In the past, we would simply request from workers at the pizza place which we were visiting to add the sauce and cheese and toppings to our pre-prepared pan with the dough, and cook it in their ovens, as normal. The pizza always turned out great, and our son could enjoy his own pizza, along with us (we always order a "normal" mishpachti-size (family) pizza for the rest of us).
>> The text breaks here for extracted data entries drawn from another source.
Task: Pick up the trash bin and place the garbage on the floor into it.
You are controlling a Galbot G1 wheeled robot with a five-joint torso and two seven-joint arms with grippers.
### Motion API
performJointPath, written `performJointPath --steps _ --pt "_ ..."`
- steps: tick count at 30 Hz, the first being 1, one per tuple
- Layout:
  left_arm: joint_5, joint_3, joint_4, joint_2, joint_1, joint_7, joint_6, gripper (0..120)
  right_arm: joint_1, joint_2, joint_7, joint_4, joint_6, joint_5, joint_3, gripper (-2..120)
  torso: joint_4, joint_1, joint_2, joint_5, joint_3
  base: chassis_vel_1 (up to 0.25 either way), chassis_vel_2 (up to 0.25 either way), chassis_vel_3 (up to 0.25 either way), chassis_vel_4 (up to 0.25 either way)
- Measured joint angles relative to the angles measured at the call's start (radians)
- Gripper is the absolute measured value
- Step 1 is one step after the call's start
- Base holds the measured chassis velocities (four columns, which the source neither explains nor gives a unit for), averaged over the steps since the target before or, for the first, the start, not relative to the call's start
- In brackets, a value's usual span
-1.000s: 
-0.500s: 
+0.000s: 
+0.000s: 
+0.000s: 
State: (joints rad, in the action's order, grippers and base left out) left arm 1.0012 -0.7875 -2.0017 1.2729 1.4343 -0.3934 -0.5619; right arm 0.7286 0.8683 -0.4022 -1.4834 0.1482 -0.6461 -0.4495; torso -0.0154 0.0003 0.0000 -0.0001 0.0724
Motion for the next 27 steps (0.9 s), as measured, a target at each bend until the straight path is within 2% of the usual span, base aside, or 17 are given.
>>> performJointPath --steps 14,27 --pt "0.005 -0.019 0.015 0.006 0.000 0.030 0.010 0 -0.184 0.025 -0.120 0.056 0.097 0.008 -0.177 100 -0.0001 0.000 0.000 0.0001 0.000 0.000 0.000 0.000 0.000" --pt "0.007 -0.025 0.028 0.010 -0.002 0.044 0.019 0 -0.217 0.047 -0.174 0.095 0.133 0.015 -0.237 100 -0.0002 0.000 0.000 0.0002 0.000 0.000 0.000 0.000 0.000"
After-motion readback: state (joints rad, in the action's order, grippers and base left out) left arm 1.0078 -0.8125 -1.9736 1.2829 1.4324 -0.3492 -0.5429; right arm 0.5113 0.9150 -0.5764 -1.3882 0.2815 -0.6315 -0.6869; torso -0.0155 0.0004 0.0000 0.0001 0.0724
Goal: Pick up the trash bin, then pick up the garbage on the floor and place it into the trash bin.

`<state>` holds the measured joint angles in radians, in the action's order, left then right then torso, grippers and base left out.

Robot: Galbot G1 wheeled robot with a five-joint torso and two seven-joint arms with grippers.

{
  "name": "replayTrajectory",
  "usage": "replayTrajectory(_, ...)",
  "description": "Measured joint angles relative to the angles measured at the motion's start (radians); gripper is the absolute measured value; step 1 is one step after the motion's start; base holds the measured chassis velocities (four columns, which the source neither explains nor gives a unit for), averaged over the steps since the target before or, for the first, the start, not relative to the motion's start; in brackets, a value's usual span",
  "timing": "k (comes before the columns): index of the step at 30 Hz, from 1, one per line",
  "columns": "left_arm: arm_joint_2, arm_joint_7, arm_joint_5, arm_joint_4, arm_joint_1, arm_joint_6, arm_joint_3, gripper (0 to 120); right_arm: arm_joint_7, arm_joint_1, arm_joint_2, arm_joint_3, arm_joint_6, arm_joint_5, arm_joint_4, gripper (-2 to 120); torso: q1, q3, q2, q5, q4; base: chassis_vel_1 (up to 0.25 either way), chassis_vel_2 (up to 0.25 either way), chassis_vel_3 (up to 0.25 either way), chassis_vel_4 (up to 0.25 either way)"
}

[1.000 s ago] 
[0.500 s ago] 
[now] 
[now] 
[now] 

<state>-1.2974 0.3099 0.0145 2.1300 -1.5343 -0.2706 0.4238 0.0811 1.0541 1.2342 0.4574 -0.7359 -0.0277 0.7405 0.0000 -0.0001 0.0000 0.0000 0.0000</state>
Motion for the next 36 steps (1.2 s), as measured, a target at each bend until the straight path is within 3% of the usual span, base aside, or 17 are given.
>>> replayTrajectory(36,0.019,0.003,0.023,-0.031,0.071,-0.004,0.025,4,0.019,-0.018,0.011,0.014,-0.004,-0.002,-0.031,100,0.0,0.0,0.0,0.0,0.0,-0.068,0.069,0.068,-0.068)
But at this particular pizza restaurant, the night-shift manager refused to make the pizza for our son, because he cited "perhaps your pan is not kosher. I cannot take this chance." Now, I must tell you Rabbi, I wear a kippa (yarmulke) and was doing so at the restaurant. Yet no amount of arguments would have convinced this manager that our pan was kosher enough for his ovens. Was his "ruling" correct? I dread to think that this is how far we are taking our kashrut laws, to the point that a person cannot eat in a commercial place, because of his illness, because that is the upshot of this whole story. Granted, it is not every day that we take our own cooking pans to a restaurant, but then again, what's wrong with finding creative solutions? Was our creative solution unkosher?
Firstly, I wish your son a complete recovery. Your solution was very creative and I applaud your "let's-find-a-solution" attitude.
In this particular instance, however, I think the pizza shop manager did the correct thing by refusing. The night manager is not necessarily a kashrut expert. And even if he were, the people who eat at the restaurant are relying not upon him but rather upon the kashrut supervisor who is sent by the kashrut agency. Therefore, the night manager should not introduce any changes in the food-making process without the express permission of the kashrut supervising agency. It's not so much a matter of kashrut as it is a matter of policy.
Perhaps if you contact the kashrut supervision agency and make an arrangement with them they will allow you to "bring your own."